私は小学校に入る直前、能地より森地区へ引っ越してきました。
以来60年、ずっと今も森に住んでいます。
森中学校の東隣です。
森中学校は今は廃校になってしまい、校舎は取り壊されてしまいましたが、
運動場はそのまま残っています。
運動場の周囲に植えられた桜は、大きな木となり毎年見事なピンク色の花を咲かせています。
その運動場の東門から西門へ突っ切っているのが、運動場が出来る前からの地域の道だったそうで、
当時も中学生が使っていない時は、近所の人たちはみんなこの運動場を利用していました。

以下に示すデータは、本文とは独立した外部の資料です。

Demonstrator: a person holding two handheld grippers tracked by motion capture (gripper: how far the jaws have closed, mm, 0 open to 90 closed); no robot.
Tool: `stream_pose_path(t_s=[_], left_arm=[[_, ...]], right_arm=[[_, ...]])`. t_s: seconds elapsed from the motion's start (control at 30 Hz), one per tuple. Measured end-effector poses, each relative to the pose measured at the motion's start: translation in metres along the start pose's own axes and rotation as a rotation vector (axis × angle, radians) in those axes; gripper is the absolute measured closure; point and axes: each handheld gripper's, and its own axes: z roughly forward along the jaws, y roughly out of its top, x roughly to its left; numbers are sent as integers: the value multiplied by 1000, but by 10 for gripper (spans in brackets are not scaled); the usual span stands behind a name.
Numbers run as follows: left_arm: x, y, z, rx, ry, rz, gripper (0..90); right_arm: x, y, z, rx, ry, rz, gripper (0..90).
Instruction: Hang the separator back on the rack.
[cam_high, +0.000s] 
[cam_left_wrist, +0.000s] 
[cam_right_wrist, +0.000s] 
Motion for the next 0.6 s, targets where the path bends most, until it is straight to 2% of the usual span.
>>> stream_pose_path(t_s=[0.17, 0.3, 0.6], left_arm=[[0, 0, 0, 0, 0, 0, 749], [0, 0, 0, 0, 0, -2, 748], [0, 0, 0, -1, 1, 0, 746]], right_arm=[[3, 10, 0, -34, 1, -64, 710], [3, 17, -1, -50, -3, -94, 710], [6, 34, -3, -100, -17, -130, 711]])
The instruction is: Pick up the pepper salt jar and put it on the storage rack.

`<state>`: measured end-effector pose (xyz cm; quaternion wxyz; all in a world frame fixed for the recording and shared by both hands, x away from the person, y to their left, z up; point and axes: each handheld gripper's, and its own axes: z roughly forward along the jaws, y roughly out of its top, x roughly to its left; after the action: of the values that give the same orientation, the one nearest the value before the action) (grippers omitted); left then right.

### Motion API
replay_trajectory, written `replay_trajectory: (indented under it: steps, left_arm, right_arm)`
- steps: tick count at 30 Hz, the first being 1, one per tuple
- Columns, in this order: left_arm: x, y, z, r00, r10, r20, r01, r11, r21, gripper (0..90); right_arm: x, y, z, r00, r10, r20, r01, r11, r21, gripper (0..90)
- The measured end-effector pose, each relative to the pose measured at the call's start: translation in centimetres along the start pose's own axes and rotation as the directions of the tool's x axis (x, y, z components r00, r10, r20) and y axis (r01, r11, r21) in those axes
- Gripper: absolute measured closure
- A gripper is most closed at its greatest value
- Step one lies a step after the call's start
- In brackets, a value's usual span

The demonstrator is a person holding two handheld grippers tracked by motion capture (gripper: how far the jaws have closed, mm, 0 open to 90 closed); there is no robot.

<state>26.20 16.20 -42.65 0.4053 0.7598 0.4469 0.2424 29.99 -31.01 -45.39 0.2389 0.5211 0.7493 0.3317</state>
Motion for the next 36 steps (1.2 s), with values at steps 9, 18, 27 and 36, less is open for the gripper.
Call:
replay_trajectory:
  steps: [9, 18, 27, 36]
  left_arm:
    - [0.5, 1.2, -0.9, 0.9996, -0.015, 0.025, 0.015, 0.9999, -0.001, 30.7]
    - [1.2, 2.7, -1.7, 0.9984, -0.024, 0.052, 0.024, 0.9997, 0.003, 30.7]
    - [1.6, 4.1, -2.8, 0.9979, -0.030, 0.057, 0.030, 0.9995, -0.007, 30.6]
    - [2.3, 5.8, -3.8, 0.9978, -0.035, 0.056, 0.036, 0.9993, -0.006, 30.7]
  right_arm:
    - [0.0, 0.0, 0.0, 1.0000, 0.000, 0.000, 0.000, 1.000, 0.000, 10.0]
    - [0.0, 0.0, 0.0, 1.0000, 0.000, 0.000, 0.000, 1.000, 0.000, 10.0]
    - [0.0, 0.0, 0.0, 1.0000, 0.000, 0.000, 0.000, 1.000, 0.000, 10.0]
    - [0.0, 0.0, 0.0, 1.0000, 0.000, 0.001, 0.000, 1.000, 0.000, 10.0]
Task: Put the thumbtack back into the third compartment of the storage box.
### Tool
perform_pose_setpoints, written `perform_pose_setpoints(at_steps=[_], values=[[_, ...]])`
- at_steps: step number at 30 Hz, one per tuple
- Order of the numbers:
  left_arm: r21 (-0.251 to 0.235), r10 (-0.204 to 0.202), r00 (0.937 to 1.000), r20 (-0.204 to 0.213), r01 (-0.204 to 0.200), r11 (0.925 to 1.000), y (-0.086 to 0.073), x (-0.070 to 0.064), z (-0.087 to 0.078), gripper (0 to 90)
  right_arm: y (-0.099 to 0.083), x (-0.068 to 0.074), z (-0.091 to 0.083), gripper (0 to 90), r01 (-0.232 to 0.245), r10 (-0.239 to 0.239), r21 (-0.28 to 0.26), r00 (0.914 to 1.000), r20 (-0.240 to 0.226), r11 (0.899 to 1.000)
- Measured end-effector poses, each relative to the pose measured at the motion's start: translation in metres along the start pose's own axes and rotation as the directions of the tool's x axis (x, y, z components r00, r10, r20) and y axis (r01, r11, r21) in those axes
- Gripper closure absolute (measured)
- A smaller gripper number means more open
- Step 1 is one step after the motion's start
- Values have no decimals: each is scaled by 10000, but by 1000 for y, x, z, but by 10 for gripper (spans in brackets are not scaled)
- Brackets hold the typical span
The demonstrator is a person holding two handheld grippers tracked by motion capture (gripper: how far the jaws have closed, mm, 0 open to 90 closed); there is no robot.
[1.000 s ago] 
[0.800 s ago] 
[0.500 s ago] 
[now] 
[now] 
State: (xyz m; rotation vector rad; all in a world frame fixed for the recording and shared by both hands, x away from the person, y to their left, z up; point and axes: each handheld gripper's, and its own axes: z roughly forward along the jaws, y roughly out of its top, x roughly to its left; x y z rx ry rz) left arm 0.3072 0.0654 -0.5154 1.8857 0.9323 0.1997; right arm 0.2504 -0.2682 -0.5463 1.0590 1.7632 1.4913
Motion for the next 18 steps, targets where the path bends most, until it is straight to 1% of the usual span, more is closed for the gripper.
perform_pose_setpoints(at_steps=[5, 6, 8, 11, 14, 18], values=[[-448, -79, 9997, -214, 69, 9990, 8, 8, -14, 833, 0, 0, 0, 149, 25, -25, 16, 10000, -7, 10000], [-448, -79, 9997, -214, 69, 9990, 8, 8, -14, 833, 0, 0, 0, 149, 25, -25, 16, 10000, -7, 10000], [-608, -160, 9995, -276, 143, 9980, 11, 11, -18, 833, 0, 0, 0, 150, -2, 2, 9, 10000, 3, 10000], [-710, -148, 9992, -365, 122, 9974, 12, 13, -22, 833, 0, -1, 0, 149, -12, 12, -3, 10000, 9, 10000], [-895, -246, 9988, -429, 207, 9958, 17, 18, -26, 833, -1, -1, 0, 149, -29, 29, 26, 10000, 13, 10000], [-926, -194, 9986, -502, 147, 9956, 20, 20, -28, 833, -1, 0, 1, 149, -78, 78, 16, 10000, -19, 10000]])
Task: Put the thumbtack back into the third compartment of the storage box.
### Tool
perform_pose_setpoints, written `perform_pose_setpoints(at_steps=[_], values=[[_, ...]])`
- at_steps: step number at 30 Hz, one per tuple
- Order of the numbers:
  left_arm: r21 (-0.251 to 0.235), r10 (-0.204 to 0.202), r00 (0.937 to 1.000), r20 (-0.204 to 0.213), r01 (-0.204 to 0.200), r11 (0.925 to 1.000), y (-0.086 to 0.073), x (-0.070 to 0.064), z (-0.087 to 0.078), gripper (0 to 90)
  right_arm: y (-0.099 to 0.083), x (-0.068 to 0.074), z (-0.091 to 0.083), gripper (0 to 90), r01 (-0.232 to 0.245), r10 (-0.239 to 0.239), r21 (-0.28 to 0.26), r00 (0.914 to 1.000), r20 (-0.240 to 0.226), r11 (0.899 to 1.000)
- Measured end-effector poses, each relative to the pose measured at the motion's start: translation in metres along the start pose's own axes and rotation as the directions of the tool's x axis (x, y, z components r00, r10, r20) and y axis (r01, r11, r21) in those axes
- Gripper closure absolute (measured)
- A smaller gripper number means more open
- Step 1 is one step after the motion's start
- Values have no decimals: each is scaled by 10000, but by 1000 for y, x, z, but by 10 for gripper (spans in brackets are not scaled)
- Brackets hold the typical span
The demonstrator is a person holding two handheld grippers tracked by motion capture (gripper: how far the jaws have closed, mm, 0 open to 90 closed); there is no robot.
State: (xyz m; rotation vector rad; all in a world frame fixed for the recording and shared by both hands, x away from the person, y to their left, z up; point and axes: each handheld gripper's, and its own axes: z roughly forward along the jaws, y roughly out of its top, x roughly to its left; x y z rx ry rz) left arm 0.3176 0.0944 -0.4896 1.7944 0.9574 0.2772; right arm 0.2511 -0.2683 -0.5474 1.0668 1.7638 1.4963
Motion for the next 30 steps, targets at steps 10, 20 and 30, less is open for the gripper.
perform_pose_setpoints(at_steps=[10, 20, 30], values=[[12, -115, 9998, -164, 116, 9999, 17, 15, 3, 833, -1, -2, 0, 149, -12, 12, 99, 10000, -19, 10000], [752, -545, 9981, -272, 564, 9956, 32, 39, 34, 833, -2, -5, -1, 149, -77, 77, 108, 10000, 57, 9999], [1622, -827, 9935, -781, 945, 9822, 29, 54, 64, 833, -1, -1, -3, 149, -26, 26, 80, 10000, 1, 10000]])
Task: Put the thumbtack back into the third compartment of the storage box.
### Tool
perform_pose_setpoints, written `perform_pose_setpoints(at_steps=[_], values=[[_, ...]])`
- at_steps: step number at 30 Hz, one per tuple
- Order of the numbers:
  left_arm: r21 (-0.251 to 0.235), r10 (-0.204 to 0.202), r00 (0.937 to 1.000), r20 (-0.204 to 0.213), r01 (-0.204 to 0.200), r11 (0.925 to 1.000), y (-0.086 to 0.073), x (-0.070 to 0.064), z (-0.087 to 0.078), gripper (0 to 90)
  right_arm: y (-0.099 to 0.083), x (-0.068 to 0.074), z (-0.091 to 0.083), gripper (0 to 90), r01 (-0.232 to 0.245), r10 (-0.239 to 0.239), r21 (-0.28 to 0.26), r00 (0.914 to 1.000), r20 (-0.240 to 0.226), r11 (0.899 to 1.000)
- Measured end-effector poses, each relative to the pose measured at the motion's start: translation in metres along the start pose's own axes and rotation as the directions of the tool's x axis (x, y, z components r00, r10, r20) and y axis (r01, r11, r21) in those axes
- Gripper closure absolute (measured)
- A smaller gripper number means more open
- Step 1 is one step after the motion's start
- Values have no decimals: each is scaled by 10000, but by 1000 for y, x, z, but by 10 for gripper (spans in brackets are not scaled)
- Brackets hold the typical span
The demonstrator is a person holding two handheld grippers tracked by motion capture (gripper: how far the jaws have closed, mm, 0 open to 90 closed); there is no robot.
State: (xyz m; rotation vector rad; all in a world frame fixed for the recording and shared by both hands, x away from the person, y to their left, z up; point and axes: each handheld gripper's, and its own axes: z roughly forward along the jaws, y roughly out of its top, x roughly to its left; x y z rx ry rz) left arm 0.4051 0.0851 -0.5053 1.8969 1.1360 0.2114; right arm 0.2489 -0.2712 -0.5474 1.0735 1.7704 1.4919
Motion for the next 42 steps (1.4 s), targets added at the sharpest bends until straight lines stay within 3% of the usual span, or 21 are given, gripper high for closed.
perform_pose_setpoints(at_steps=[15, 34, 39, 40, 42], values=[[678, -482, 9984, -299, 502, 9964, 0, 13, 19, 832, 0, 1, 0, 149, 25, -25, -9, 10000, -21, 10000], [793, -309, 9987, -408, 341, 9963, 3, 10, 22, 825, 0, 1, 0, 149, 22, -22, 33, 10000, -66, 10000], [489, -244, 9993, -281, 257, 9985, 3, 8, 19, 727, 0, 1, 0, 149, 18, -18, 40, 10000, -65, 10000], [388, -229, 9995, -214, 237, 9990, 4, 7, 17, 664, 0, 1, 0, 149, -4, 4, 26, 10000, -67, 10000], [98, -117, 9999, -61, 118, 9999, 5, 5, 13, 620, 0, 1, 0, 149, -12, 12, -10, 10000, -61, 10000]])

私の母も当然、買い物に出る時はこの運動場を利用していました。
母は、心臓病を患っていて入退院を繰り返していましたが、
家にいる時、買い物はいつも母の仕事でした。
私達姉妹は学校から帰ってきて、母の姿が見えないと、じっと運動場の方を眺め、母を待ちました。
母の姿が西の方に見えるや否や走って行って、
母の手から重たい醤油ビンや買い物かごを取り上げ、母に負担をかけさせまいとしたものでした。
しかし、
母はずいぶん元気になっていたのに、突然37歳という若さで亡くなってしまいました。
心臓発作でした。
・・・が・・・
運動場の端っこにいる買い物かごを下げた母の笑顔は今も心の中にあります。
それから十数年がたち、私も結婚。
子供もできました。
長女が小学校へ入学。入学式も終え通常の勉強が始まったある日、運動場の西の方から大きな声が…。
何だろうと外へ出てみると、
「今日は、おしゅくだいが出たんだぞぉ~!」
なんと、意気揚々とランドセルを背負って帰ってくる長女の姿が、運動場の真ん中に。
はつらつと、太陽のように明るい長女の姿。
時は違えど、同じ運動場の道をこちらへ向かってくる二つの笑顔。
私が15歳と27歳の時の事でした。